==== Task input ====
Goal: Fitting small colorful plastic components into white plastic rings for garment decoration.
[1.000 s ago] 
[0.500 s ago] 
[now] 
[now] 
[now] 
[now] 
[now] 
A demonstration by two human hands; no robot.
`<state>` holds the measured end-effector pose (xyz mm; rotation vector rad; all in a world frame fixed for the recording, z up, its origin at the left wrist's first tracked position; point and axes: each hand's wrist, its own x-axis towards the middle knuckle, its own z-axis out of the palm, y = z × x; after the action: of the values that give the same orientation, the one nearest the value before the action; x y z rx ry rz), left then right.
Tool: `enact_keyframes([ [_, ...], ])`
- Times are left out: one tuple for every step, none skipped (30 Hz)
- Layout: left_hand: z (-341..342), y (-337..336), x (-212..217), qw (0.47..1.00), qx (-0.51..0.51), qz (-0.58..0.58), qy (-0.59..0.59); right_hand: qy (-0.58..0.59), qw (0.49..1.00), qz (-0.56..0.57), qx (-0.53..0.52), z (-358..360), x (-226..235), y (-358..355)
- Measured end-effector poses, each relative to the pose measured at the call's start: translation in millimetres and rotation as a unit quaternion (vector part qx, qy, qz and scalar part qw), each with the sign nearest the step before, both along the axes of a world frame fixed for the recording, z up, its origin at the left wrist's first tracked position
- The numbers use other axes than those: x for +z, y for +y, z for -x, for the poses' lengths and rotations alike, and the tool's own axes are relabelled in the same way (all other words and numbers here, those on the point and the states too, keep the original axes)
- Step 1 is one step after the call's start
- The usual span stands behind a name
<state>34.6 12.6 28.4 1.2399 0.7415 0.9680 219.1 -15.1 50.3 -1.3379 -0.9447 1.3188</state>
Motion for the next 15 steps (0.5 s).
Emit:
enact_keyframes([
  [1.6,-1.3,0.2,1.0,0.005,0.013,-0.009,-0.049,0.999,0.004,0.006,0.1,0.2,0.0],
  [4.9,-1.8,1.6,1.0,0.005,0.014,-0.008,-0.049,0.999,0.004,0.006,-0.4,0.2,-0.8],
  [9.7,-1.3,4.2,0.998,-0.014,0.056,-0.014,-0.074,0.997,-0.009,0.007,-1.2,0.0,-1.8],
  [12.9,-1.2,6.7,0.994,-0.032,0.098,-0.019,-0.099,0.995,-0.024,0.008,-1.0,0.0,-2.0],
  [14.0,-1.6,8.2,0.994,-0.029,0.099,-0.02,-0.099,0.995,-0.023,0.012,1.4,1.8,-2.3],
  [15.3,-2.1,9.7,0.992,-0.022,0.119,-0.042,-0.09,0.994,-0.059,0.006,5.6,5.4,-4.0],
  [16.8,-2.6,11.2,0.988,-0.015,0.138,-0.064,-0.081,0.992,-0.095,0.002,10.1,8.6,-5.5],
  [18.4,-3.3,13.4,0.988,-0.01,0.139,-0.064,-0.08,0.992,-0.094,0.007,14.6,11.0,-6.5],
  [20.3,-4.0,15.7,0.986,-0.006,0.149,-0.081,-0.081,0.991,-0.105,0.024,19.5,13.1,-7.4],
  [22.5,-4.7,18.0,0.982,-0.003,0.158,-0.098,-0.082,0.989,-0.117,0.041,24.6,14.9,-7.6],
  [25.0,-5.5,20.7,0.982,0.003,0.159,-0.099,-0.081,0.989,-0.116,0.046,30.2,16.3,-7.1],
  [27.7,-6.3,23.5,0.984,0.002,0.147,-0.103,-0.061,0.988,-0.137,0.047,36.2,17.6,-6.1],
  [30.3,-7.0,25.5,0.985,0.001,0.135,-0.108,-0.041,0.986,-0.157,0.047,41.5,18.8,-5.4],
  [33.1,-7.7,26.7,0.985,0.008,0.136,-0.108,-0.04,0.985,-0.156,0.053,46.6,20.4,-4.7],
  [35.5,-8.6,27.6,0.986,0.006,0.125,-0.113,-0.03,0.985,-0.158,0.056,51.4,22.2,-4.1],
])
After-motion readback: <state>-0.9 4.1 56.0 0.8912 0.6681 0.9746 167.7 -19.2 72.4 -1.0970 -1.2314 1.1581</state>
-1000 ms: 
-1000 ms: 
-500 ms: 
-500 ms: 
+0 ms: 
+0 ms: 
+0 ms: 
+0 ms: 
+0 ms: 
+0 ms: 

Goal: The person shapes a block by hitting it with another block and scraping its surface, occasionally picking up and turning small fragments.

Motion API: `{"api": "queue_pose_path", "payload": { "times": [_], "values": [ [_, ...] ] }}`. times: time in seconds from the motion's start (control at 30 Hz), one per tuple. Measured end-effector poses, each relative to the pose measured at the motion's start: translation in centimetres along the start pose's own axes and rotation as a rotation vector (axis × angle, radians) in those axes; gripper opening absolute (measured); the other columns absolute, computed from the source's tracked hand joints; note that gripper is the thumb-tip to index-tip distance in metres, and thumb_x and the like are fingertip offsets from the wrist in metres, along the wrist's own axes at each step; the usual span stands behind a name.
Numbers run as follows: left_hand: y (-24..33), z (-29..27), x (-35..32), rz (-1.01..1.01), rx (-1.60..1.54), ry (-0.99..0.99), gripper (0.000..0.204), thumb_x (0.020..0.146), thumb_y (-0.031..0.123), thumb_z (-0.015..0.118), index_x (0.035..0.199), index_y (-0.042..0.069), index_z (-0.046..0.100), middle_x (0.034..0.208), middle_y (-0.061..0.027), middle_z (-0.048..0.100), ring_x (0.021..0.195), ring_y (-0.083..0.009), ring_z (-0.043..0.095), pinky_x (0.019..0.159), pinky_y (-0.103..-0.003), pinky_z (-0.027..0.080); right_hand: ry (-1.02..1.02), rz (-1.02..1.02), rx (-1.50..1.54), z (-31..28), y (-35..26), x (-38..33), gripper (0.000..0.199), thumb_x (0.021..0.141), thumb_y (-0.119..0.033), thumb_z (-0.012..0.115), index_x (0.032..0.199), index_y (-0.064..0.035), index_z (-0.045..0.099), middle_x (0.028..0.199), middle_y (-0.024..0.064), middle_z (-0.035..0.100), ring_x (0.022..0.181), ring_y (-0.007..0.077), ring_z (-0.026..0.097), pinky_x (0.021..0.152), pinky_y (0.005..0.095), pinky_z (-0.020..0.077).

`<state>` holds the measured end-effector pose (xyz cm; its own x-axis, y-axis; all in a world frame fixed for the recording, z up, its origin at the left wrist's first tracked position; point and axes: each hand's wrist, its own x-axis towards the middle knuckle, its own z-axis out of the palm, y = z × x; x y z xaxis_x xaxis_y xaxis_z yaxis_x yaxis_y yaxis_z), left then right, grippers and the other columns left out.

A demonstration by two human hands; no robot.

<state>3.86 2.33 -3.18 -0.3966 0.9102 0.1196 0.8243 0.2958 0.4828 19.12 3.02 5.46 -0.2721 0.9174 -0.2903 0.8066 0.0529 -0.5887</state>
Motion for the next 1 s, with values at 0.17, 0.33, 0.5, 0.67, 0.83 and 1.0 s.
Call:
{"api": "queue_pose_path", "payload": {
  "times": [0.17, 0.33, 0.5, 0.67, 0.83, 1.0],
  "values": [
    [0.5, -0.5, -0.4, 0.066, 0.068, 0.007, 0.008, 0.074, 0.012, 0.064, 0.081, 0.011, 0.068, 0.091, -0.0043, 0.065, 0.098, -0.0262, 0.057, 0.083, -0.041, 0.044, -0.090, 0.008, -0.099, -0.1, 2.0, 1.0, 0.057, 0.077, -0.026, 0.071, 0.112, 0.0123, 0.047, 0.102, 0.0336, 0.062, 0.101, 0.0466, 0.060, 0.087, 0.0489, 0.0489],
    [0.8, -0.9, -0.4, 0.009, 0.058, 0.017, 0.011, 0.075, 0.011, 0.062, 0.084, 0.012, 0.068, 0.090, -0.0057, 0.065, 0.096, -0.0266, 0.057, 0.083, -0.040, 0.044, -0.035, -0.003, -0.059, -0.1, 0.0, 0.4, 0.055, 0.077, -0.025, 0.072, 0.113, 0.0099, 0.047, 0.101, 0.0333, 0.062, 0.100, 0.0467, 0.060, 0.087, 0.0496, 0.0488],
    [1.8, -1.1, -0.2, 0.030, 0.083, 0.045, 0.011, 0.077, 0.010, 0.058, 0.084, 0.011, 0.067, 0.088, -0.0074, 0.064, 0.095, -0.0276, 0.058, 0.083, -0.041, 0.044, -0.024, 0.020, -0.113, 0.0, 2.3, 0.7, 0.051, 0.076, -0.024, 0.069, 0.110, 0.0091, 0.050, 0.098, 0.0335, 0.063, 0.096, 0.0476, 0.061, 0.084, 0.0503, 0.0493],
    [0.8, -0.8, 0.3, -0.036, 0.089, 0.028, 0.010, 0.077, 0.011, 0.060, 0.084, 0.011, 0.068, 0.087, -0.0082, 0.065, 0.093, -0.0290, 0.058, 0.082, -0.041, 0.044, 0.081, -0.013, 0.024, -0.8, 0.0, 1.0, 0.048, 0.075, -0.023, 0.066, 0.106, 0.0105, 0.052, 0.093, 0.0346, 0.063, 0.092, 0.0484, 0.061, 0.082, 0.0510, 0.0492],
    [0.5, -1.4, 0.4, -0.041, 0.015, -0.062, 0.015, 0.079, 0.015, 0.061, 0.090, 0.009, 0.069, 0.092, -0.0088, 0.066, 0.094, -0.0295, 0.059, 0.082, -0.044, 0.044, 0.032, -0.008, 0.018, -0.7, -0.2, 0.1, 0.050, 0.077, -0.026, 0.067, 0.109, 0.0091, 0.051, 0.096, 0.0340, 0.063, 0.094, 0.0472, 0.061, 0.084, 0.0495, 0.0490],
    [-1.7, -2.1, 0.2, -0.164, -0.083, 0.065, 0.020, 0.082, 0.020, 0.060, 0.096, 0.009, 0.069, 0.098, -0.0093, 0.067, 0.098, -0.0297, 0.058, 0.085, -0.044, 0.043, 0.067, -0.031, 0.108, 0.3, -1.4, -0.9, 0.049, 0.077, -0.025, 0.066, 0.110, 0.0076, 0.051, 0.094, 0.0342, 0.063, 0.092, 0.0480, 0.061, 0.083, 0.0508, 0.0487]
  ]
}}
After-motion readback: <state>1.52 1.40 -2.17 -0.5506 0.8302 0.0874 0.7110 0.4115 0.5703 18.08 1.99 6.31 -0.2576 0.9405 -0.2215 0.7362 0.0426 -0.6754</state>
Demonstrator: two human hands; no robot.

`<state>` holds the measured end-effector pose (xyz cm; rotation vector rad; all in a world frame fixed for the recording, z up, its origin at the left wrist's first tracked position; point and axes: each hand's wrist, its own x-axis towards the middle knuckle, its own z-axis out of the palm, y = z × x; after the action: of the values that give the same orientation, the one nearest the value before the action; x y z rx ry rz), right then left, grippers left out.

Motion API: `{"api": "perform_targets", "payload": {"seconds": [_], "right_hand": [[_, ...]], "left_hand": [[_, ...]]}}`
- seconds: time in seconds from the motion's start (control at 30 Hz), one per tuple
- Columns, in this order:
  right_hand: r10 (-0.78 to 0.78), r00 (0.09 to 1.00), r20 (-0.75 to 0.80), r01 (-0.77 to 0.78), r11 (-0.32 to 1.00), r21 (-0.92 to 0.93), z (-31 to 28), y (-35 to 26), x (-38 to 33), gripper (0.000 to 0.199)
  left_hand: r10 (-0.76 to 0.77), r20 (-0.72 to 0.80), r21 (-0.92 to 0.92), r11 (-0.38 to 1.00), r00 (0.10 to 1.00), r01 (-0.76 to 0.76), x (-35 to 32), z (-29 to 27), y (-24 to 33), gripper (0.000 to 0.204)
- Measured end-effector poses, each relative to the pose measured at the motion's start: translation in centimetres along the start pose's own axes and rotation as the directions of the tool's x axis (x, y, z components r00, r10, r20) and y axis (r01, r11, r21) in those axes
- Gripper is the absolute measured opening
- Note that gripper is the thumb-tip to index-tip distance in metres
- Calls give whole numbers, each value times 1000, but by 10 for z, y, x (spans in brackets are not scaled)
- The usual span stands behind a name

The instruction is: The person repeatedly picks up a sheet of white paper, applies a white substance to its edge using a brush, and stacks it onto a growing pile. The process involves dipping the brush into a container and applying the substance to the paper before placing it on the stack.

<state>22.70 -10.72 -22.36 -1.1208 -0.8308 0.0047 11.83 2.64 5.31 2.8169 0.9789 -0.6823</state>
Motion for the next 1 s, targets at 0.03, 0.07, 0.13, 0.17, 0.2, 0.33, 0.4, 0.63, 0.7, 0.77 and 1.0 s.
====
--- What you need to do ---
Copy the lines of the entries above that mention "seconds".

--- Solution to the problem ---
Motion API: `{"api": "queue_pose_path", "payload": { "times": [_], "values": [ [_, ...] ] }}`. times: time in seconds from the motion's start (control at 30 Hz), one per tuple. Measured end-effector poses, each relative to the pose measured at the motion's start: translation in centimetres along the start pose's own axes and rotation as a rotation vector (axis × angle, radians) in those axes; gripper opening absolute (measured); the other columns absolute, computed from the source's tracked hand joints; note that gripper is the thumb-tip to index-tip distance in metres, and thumb_x and the like are fingertip offsets from the wrist in metres, along the wrist's own axes at each step; the usual span stands behind a name.
Motion API: `{"api": "perform_targets", "payload": {"seconds": [_], "right_hand": [[_, ...]], "left_hand": [[_, ...]]}}`
- seconds: time in seconds from the motion's start (control at 30 Hz), one per tuple

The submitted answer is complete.